• [What you have to do] Write out the line with "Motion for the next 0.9" and each line after it to the end of the material, exactly as they appear and with nothing else.

• [Provided information]
-- Opening Marker --
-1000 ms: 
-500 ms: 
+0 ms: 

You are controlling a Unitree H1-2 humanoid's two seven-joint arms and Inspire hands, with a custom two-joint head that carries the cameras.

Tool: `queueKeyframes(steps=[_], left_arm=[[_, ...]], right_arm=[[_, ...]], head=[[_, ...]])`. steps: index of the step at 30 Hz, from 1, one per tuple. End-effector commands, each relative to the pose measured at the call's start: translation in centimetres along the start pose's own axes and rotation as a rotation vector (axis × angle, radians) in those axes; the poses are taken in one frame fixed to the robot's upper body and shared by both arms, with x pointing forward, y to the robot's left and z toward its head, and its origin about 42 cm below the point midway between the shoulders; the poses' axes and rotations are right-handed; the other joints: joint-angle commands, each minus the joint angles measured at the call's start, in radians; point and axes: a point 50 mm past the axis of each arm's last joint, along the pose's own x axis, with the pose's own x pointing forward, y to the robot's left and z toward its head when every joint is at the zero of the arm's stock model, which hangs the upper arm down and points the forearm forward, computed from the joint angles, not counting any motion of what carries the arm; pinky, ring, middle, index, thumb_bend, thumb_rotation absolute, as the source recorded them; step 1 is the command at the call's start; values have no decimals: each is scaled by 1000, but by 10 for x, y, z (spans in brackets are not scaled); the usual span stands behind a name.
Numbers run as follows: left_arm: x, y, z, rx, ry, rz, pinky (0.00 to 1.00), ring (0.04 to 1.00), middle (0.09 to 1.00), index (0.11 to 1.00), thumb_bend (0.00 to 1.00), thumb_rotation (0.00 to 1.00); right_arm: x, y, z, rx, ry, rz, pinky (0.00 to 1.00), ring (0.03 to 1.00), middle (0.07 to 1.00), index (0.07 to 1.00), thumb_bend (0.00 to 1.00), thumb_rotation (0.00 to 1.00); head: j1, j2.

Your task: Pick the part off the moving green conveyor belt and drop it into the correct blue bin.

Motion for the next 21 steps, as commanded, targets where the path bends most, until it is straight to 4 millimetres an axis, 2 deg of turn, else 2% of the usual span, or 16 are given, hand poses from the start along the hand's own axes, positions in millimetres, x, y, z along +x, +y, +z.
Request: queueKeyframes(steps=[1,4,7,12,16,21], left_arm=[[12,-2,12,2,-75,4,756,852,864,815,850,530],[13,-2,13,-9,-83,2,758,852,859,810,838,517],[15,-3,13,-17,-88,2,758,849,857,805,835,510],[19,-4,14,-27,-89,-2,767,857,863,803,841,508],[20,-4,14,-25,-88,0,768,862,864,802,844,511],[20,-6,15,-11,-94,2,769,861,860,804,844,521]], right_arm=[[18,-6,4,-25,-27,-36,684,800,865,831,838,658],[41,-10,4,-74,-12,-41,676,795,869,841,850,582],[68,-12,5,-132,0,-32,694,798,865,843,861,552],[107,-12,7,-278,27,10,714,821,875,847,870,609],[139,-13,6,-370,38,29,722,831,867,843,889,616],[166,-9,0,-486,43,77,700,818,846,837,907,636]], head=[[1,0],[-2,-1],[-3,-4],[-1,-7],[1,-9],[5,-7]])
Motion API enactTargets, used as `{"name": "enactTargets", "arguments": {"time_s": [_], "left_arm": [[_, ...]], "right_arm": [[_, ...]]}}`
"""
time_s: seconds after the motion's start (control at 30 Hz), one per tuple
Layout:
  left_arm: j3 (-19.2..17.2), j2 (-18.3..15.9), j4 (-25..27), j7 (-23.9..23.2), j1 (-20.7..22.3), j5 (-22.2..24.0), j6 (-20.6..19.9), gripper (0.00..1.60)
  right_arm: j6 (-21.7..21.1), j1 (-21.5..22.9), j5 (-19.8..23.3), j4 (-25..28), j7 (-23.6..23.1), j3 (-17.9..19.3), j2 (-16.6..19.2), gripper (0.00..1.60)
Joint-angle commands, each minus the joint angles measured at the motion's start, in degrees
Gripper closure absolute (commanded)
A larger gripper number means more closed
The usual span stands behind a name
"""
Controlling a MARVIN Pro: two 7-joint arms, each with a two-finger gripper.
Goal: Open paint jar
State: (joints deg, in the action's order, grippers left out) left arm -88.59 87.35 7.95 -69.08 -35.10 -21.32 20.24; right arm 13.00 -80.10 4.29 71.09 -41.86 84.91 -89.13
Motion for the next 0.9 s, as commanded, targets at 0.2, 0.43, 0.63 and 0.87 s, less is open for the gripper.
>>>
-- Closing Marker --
• [Answer box]
Motion for the next 0.9 s, as commanded, targets at 0.2, 0.43, 0.63 and 0.87 s, less is open for the gripper.
>>>

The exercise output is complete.